BRIEF
Wherever a line in the data below holds "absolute", copy that line.

[[ LISTED RECORDS, beginning ]]

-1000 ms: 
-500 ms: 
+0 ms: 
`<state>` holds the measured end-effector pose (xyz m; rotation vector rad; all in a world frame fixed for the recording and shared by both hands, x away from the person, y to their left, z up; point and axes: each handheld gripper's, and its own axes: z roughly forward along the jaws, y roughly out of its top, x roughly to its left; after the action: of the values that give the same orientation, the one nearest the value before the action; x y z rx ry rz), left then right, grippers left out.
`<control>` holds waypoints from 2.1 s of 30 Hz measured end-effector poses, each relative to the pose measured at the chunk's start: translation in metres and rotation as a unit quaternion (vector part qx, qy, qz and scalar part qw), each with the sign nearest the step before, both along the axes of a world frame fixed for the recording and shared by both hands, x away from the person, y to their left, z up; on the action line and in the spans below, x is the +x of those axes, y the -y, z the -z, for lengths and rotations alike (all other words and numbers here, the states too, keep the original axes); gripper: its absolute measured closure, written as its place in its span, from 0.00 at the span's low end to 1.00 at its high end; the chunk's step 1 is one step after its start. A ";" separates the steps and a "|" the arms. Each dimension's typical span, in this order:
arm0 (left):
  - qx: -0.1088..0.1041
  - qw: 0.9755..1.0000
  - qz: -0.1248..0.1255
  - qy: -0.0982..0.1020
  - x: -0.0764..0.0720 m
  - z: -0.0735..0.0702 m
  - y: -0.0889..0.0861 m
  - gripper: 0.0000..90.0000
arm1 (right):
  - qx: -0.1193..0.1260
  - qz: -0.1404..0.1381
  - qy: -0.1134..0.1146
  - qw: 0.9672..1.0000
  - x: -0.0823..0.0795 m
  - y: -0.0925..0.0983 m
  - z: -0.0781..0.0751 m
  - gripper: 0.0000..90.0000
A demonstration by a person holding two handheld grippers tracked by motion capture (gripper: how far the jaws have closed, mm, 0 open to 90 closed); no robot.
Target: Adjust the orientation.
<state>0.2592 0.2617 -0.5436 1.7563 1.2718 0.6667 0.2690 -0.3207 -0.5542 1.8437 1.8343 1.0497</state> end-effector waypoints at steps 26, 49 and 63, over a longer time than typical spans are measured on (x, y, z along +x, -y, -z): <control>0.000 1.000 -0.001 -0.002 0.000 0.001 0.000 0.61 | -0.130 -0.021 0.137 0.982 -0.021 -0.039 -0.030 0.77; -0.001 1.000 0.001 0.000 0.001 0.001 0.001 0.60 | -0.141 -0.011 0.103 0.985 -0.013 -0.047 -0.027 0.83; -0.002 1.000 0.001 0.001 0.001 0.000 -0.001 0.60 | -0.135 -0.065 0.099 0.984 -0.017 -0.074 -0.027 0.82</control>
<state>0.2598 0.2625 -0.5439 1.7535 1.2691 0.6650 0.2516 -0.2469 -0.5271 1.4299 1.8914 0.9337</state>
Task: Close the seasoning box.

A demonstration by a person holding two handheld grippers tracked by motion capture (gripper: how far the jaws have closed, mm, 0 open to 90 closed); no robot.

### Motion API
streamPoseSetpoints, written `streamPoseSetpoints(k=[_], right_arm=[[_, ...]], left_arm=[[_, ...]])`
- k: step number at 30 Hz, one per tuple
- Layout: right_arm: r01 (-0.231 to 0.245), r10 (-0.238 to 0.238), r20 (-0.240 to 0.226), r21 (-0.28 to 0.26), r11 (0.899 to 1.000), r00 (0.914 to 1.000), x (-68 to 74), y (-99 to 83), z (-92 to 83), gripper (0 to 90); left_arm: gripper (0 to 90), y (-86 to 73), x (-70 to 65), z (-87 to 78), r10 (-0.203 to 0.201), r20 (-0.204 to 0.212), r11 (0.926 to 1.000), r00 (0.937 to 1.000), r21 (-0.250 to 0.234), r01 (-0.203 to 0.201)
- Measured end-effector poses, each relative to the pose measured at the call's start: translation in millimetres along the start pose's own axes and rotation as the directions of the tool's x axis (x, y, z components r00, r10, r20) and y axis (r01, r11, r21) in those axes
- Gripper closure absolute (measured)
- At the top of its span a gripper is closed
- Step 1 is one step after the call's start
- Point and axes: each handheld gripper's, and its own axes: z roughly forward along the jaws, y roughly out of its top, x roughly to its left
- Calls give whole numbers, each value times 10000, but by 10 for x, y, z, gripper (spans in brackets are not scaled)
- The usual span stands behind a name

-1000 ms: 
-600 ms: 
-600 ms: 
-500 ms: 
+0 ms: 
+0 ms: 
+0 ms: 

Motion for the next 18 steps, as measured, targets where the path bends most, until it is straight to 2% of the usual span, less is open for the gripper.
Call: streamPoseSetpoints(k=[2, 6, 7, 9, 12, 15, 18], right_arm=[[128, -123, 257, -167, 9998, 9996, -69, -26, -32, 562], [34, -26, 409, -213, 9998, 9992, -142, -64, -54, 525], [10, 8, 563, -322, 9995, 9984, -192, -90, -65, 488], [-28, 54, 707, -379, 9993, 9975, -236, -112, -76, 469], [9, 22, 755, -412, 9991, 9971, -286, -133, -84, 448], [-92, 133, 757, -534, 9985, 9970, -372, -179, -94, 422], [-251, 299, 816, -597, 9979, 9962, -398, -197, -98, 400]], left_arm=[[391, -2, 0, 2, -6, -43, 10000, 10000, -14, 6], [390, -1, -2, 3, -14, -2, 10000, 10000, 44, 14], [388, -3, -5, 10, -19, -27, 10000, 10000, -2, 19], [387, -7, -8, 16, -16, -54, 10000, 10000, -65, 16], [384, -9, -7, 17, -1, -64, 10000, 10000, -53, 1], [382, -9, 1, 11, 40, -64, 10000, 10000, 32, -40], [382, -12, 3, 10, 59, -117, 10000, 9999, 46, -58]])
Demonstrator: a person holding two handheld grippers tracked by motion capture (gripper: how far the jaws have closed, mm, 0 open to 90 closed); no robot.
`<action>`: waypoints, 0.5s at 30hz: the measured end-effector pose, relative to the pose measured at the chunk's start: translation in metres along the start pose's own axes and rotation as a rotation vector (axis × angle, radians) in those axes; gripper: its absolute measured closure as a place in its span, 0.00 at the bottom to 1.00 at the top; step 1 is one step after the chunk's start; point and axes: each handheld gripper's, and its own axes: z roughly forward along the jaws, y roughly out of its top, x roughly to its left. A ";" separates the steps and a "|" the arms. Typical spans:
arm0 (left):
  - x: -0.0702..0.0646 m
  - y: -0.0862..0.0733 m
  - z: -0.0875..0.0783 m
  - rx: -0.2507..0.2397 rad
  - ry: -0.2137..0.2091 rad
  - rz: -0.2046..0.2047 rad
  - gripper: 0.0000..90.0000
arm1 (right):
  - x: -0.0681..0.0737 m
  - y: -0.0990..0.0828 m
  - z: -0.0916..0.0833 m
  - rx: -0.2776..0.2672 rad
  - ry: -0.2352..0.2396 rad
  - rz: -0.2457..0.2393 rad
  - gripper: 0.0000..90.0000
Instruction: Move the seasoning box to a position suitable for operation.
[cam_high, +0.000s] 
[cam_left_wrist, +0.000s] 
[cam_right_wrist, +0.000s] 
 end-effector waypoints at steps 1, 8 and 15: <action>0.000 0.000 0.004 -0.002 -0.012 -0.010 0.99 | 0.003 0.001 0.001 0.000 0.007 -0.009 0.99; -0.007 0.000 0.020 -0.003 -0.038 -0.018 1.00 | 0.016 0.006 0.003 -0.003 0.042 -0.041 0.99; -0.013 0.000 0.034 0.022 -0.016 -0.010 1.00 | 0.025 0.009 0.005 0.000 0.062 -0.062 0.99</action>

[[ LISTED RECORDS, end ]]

WRITTEN SOLUTION
`<control>` holds waypoints from 2.1 s of 30 Hz measured end-effector poses, each relative to the pose measured at the chunk's start: translation in metres and rotation as a unit quaternion (vector part qx, qy, qz and scalar part qw), each with the sign nearest the step before, both along the axes of a world frame fixed for the recording and shared by both hands, x away from the person, y to their left, z up; on the action line and in the spans below, x is the +x of those axes, y the -y, z the -z, for lengths and rotations alike (all other words and numbers here, the states too, keep the original axes); gripper: its absolute measured closure, written as its place in its span, from 0.00 at the span's low end to 1.00 at its high end; the chunk's step 1 is one step after its start. A ";" separates the steps and a "|" the arms. Each dimension's typical span, in this order:
- Gripper closure absolute (measured)
`<action>`: waypoints, 0.5s at 30hz: the measured end-effector pose, relative to the pose measured at the chunk's start: translation in metres along the start pose's own axes and rotation as a rotation vector (axis × angle, radians) in those axes; gripper: its absolute measured closure as a place in its span, 0.00 at the bottom to 1.00 at the top; step 1 is one step after the chunk's start; point and axes: each handheld gripper's, and its own axes: z roughly forward along the jaws, y roughly out of its top, x roughly to its left. A ";" separates the steps and a "|" the arms. Typical spans:

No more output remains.